BJ’s Wholesale Club fiscal results demonstrate the true earnings potential of a membership club unburdened of stubborn and prideful marketing policies employed by the largest player in the membership retail space; policies that mandate the current market cap leader perpetually lose hundreds of millions annually on hot dogs & rotisserie chickens, endure tens of millions annually in losses for vanity stores located in China and suffer almost a billion annually of margin loss via retail gasoline subsidies for California residents.
https://www.businesswire.com/news/home/20220818005242/en/BJ%E2%80%99s-Wholesale-Club-Holdings-Inc.-Announces-Second-Quarter-Fiscal-2022-Results
Gross margins of 17.2% are the stuff that Costco shareholders can only dream of. Operating income rose to 4% of gross revenues. EBITDA in Q2 was $273.6 million and equaled a 5.4% net margin rate.
Fiscal 2022 guidance was raised by 8% at the low point, 9.2% on the average and 10.8% on the high end. Net adjusted earnings beat the street high end estimates by 10.4% and beat the street average estimate by a whopping 29.2%.
Annualized EBITDA looks quite capable of surpassing $1 billion in 2022, which will set records. This may better enable the valuation proposition of the common shares to, sooner rather than later, move beyond the $10 billion market cap, which is essential to support institutional buyers that require a company to be a large cap for inclusion into their portfolios.
Once the cap weight threshold is surpassed, BJ’s has the potential to be discussed by more investors as a compelling growth story.
The business model of BJ’s deserves attention from both investors and analysts: in the membership retail space, gross and net margins are clearly best in class.
Costco’s market cap is roughly 1X estimated fiscal 2023 sales, and those sales generate a gross margin of just a little better than 10%. Were BJs to ultimately be awarded a market cap similar to that of Costco; with an annualized revenue for 2022 of almost $20 billion, sporting a 68% higher gross operating margin than Costco, suggests the potential exists for a BJ’s market cap far in excess of the current valuation.
BJ’s does not own its portfolio of retail locations, differing from Costco.
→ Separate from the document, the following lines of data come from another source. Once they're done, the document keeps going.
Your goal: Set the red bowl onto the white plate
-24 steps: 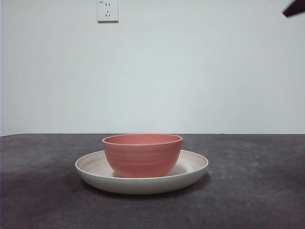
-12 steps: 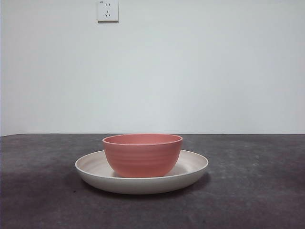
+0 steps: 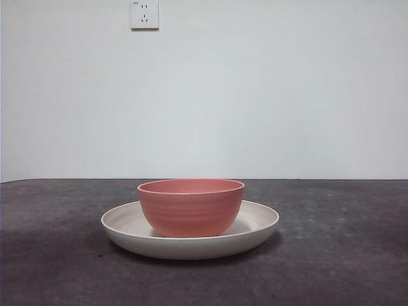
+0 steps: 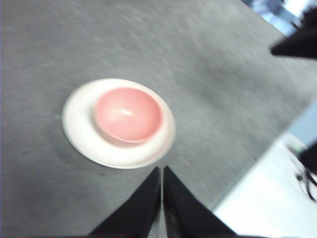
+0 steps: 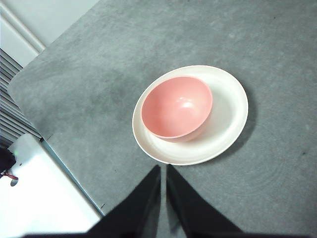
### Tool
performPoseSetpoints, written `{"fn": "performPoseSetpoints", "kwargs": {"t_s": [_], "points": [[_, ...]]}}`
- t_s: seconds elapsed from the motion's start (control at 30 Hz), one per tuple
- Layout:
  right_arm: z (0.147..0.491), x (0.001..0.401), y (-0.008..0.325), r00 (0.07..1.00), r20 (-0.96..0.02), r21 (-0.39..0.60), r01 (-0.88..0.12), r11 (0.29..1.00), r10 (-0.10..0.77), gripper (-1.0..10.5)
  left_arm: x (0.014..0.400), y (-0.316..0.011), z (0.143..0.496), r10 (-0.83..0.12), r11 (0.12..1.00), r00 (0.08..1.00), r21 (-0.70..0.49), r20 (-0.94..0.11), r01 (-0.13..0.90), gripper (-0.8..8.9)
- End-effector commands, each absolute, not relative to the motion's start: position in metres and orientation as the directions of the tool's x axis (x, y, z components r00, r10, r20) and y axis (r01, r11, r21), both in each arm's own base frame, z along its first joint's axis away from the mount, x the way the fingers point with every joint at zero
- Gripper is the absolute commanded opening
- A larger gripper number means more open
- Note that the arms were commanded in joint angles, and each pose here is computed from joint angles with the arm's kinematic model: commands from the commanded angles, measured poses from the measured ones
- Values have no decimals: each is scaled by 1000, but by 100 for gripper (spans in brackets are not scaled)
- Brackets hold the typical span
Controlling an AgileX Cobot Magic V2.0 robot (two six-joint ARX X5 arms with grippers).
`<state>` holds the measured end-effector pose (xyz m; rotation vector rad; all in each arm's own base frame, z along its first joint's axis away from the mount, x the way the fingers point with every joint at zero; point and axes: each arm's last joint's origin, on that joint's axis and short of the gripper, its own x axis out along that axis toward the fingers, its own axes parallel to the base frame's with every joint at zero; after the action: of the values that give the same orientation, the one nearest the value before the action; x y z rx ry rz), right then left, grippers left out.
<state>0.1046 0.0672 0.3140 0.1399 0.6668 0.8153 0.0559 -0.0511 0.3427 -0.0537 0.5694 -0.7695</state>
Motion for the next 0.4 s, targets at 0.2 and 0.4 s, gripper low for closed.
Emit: {"fn": "performPoseSetpoints", "kwargs": {"t_s": [0.2,0.4], "points": [[317,105,68,497,-486,366,-631,684,719,15,74,-28,311,-414,904,789,-104,-455,415,7],[317,105,68,497,-486,366,-631,684,719,15,87,-11,256,-230,973,926,-77,-300,217,7]]}}
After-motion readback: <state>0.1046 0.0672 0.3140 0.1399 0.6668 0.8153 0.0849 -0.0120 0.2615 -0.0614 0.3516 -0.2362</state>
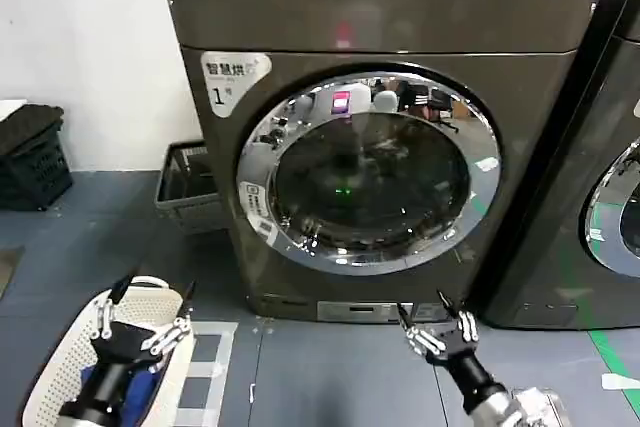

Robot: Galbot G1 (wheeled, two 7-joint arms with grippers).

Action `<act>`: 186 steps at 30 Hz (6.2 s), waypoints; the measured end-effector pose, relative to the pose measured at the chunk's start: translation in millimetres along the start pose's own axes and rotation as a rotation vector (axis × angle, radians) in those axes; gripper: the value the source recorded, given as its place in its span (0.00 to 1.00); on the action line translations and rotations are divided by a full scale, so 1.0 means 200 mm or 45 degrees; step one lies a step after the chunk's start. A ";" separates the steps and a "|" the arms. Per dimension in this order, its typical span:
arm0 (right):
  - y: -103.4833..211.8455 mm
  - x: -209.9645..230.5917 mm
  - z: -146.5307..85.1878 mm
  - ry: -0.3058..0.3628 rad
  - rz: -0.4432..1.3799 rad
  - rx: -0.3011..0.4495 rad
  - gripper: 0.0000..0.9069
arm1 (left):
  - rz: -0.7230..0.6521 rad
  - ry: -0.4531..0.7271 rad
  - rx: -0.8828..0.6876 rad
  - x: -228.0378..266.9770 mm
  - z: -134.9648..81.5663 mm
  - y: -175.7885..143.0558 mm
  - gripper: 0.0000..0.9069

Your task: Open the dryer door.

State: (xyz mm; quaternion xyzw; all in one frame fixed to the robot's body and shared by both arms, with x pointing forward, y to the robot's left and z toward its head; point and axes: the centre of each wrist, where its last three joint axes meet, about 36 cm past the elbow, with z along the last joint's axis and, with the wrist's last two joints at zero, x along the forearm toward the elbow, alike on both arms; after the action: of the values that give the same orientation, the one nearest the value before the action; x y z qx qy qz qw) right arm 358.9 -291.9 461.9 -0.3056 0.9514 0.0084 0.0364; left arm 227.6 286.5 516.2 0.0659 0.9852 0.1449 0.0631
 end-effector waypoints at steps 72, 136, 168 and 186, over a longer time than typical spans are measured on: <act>0.03 -1.38 -0.05 -0.012 -0.606 0.101 1.00 | 0.013 -0.042 0.025 0.04 -0.03 -0.01 1.00; -0.20 -0.94 -0.02 0.018 -1.302 0.096 1.00 | 0.351 0.219 0.210 -0.78 0.20 0.68 1.00; -0.36 -0.40 0.01 0.075 -1.378 0.171 1.00 | 0.916 0.103 0.235 -1.05 0.29 0.51 1.00; -0.82 0.25 0.02 0.088 -0.728 0.145 1.00 | 1.102 0.046 0.275 -1.13 0.27 0.24 1.00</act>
State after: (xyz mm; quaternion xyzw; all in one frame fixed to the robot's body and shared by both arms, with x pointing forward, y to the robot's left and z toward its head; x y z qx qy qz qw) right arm 413.8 -453.3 455.6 -0.5589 0.8263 -0.0660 0.0219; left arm 462.8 313.6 502.9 0.4759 0.8773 0.0556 -0.0278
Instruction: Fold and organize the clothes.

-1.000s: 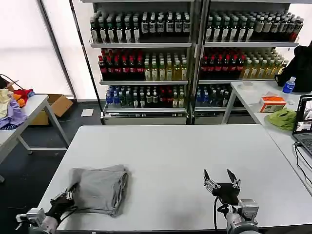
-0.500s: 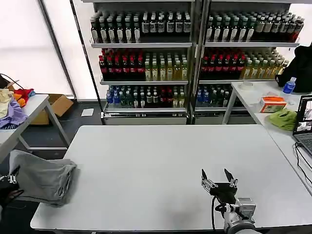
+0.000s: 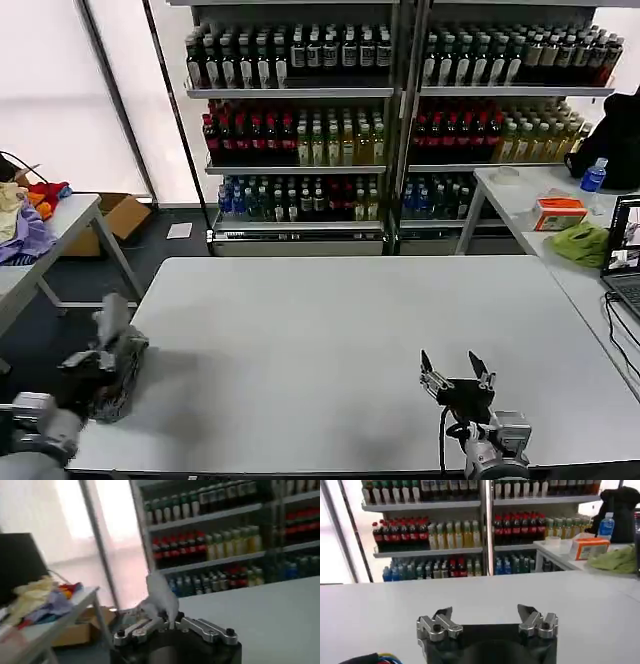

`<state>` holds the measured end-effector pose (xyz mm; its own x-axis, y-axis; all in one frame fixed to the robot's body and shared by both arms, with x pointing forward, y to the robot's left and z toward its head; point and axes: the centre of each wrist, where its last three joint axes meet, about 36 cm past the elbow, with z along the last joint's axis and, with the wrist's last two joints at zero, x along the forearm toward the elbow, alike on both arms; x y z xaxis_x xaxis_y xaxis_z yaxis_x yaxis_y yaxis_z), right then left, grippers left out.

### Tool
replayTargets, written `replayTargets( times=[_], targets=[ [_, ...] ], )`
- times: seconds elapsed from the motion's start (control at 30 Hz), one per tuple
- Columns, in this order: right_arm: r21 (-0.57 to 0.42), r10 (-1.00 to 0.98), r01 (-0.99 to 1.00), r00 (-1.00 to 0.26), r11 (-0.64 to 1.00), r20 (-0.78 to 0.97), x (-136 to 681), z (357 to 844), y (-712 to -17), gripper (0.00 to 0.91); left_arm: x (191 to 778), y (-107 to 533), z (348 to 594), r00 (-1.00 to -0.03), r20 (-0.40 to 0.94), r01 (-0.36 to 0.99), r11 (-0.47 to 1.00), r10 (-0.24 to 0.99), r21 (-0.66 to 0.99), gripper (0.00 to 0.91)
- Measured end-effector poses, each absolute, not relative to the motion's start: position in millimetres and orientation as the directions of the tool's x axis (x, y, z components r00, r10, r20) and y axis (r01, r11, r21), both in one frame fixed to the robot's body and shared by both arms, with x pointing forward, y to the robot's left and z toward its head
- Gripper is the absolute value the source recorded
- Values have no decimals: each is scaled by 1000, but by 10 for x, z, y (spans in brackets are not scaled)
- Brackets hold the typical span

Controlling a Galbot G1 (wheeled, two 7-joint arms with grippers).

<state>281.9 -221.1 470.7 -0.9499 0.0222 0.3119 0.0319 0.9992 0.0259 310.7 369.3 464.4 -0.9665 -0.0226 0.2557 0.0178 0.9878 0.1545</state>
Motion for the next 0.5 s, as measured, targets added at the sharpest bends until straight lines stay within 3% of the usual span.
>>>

To me, that is the only pushback favoring Costco on an apples for apples comparative basis. Yet, should not ownership of the physical real estate, thereby eliminating hundreds of millions as a minimum, to as much as $2 billion globally, in annual lease charges; should these savings not result in Costco margin improvement on the opex column vs BJs?
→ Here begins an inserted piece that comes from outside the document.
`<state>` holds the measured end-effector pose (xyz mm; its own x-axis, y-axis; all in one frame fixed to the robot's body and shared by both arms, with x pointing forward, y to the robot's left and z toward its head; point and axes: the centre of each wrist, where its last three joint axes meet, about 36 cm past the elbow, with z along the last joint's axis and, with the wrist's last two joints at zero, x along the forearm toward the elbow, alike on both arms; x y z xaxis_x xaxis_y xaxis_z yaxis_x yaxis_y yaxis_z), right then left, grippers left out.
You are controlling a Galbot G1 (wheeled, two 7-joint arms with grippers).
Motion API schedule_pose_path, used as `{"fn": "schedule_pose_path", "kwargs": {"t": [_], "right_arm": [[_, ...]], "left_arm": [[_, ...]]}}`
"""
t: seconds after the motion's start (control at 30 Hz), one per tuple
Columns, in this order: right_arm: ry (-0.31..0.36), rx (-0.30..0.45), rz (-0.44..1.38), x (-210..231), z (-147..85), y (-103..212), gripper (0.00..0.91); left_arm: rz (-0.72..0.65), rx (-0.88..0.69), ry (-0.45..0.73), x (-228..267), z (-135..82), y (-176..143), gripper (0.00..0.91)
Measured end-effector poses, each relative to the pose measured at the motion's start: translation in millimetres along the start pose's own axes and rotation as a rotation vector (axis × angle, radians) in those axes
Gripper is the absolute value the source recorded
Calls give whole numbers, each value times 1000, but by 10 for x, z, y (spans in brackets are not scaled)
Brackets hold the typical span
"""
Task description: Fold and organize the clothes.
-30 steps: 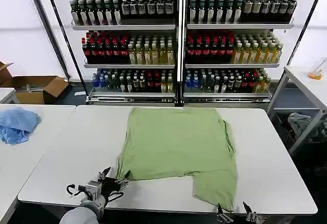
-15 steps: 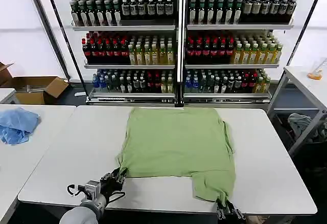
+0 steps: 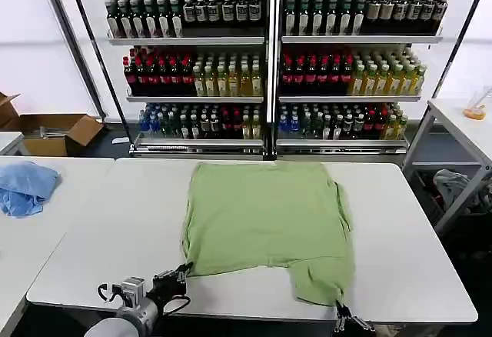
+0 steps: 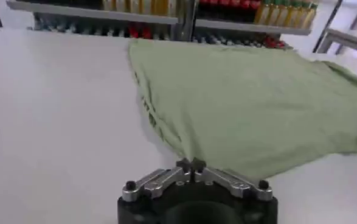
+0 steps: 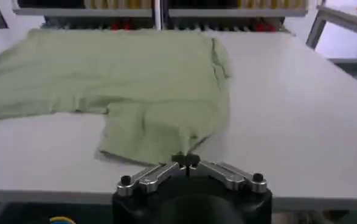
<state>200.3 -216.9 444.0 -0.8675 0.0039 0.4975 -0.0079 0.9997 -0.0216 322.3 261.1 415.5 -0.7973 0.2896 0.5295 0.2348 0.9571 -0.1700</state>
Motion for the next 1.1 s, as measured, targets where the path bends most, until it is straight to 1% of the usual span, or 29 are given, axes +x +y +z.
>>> {"fn": "schedule_pose_path", "kwargs": {"t": [0.27, 0.5, 0.53, 0.83, 0.9, 1.1], "right_arm": [[-100, 31, 5, 188, -233, -135, 0], [-160, 51, 1, 165, -386, -234, 0], [-174, 54, -3, 141, -414, -243, 0], [-257, 84, -20, -260, -580, -349, 0], [-270, 95, -25, -363, -628, -370, 0], [-295, 133, -34, -730, -765, -413, 0]], "left_arm": [[-1, 14, -62, 214, -200, 88, 30], [8, -1, -99, 253, -346, 161, 20], [8, -6, -102, 244, -365, 175, 30], [-11, -40, -114, 18, -506, 327, 20], [-16, -51, -113, -43, -540, 362, 30], [-26, -81, -109, -249, -624, 424, 20]]}}
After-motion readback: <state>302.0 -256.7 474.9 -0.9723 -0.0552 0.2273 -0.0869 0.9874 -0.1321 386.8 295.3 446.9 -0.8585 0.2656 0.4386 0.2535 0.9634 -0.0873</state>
The new store expansion program, given the profit increases reported by BJs, could lead to an acceleration of the 2023 plan.
It is feasible to envision BJ’s opening up as many new location in the next year as will Costco globally; at the very least certainly more than Costco intends to open in the United States. Costco expansion is deliberately slow, almost glacially so; the corporate preference at Costco seems to be that existing stores are crammed so full of customers, to the point that shopping becomes less than an experience, more something to be endured. While this should be optimal for margins, counter-intuitively in the case of Costco, due to visitations solely to overload on margin sapping loss leaders, it is not.
Provided that locations can be sited, there is no capital constraint preventing up to 20 new BJ’s warehouses commencing development for 2023.
There is also the matter of a lack of a dividend payout by BJ’s.
A growth oriented business, determined to punch above its weight, sporting good gross margins well above the cost of capital, better serves shareholders by applying operating cash flow towards expansion. BJs recently spent close to $376 million to add a logistic and cold storage business to the operation, over and above the 11-12 new store store locations planned for 2022. The cold storage division should be completely integrated and paid off later this year; this will free up capital for an acceleration of new store footprints, in the US south, heading into 2023; at least that’s what I envision.
Costco, in comparison, prefers to hold cash on account, pay a nominal regular dividend and once or twice a decade, offer up a special one-time dividend, rather than accelerate the warehouse footprint. Maybe with such unimpressive operating margins, that’s not an unwise decision.